## What the task asks
Copy every line of the data that contains the string "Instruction".

## Given records
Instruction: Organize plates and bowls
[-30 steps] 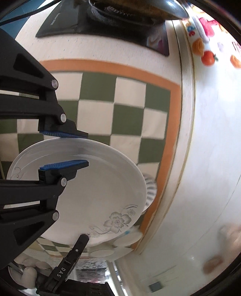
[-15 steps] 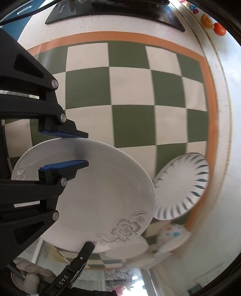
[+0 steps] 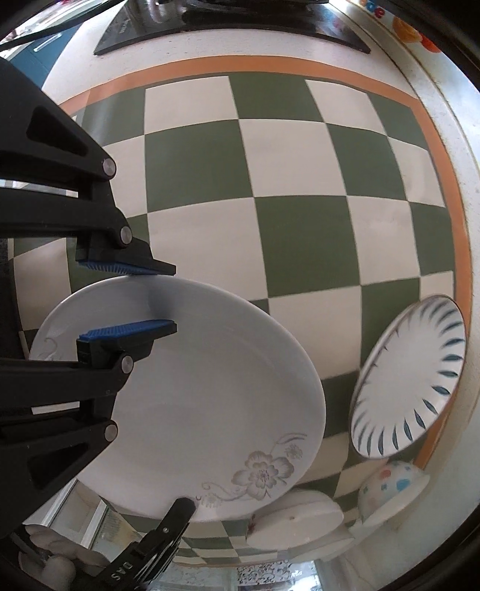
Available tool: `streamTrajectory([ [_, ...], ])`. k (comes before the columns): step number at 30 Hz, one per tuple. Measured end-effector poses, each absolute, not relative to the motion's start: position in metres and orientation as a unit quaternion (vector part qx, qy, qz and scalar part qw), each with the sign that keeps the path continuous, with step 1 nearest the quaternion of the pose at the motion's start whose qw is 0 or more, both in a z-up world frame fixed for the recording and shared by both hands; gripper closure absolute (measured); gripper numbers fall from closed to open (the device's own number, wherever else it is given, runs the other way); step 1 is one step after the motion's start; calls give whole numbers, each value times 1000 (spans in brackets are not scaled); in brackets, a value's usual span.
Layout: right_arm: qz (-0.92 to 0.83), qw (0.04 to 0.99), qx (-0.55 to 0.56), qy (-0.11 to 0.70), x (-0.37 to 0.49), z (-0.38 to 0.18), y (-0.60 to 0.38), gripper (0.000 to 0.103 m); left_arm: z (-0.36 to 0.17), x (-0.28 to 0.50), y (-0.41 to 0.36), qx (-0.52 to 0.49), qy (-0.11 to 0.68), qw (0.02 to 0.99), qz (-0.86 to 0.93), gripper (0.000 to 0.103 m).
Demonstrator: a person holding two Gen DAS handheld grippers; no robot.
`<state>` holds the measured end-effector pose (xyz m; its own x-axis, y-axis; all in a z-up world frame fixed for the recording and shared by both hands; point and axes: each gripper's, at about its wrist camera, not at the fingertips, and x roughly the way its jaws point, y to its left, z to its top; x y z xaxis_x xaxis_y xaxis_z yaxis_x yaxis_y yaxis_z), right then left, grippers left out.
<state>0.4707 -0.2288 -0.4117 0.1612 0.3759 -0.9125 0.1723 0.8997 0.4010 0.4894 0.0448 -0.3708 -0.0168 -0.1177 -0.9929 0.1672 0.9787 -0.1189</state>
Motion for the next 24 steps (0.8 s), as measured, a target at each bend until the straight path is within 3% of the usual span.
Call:
streamTrajectory([
  [17,58,712,184,675,480,-412,-225,89,-378,481,38,16,708,700,-93,82],
  [24,47,706,217,672,484,-396,-240,89,-326,501,52,-18,664,743,-82,82],
])
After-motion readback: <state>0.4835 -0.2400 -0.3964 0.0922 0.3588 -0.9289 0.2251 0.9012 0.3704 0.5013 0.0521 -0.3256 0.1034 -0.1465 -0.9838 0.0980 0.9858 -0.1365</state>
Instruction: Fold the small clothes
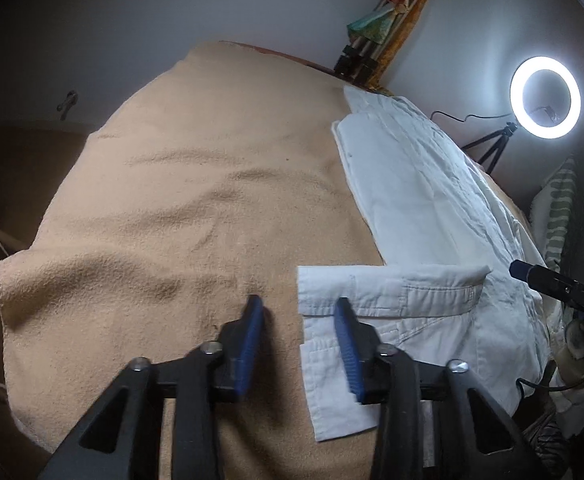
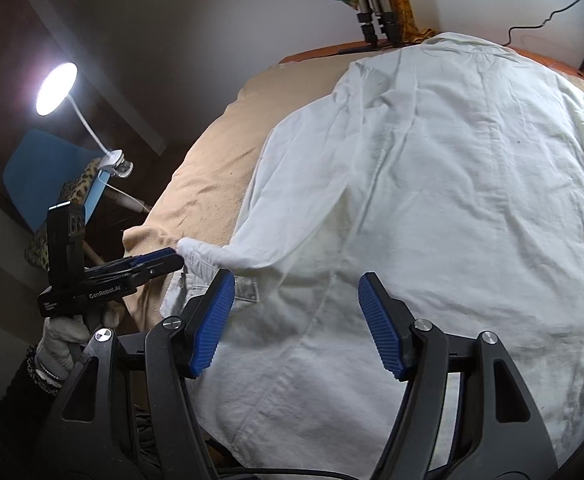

## Output for this task
Instruction: Organize plates and bowls
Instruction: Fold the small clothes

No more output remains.